00:04Ici, une grande partie des étudiants refusent qu'on leur impose un lieu d'installation.
00:09La plupart des étudiants font des longues études, donc ils bâtissent toute leur vie dans une ville.
00:13Mais je ne trouve pas forcément normal qu'après on puisse les déplacer dans une ville ou une autre.
00:17Là, ce serait plus retarder le problème qu'autre chose, parce que dans tous les cas, on manquera toujours de médecins.
00:22D'autres pensent que l'appel à la grève lancé ce lundi va à l'encontre de la profession.
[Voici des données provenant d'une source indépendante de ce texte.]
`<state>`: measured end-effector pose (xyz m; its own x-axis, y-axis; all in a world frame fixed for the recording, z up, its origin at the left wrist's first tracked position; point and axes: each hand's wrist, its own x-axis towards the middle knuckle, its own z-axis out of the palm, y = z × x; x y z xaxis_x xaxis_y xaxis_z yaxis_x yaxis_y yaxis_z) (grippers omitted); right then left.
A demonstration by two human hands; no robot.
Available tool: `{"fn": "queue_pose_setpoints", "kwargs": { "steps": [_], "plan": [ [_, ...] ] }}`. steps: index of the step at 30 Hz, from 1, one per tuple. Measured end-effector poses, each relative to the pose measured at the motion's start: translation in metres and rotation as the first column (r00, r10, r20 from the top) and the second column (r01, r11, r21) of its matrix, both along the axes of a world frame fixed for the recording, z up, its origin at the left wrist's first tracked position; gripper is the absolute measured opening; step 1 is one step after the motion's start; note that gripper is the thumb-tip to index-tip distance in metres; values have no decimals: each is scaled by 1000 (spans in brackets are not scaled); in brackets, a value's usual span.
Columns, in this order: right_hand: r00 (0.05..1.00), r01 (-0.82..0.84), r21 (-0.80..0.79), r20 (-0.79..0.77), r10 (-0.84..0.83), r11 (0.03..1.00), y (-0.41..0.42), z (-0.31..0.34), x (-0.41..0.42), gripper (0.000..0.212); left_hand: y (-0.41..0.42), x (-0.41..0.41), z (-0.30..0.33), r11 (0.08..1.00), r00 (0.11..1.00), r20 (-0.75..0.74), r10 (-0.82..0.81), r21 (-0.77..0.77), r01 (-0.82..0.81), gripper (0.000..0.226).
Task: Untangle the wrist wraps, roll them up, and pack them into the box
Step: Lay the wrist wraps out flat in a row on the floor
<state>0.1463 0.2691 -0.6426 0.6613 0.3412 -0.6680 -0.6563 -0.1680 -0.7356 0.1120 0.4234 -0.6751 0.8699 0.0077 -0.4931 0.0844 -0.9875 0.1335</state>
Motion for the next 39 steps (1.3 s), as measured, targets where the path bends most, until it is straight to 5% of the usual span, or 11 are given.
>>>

00:26En devenant médecin, on adhère à cette idée-là a priori.
00:30On se dit qu'on a envie de donner le soin partout.
00:32Et en effet, c'est relou.
00:34Moi, ça m'embête vachement de me dire que potentiellement, je ne pourrais pas aller là où j'ai envie d'aller.
00:38Pour autant, si c'est là-bas qu'il faut qu'il y ait du soin, je n'irai rien là-bas.
00:41Cette réforme divise chez les futurs médecins.
00:44À 220 km de là, ceux qui s'y opposent peuvent compter sur des praticiens en activité comme Raphaël.
00:49Selon lui, pour lutter contre les déserts médicaux, il faut apporter d'autres solutions.
00:54L'urgence aujourd'hui, c'est de libérer du temps médical.
00:56C'est-à-dire que dans tous les territoires, il y a au moins un médecin généraliste.
01:00Le souci étant qu'il est débordé et qu'il n'arrive pas à prendre en soin plus de patients.
01:05Il n'arrive pas à répondre aux besoins de santé.
01:07Pour l'instant, le Premier ministre aimerait imposer jusqu'à deux jours de temps de consultation par mois
01:11aux médecins dans les zones prioritaires.
01:14Les mesures sont encore en cours de discussion.
01:16La suite du texte sera examinée début mai.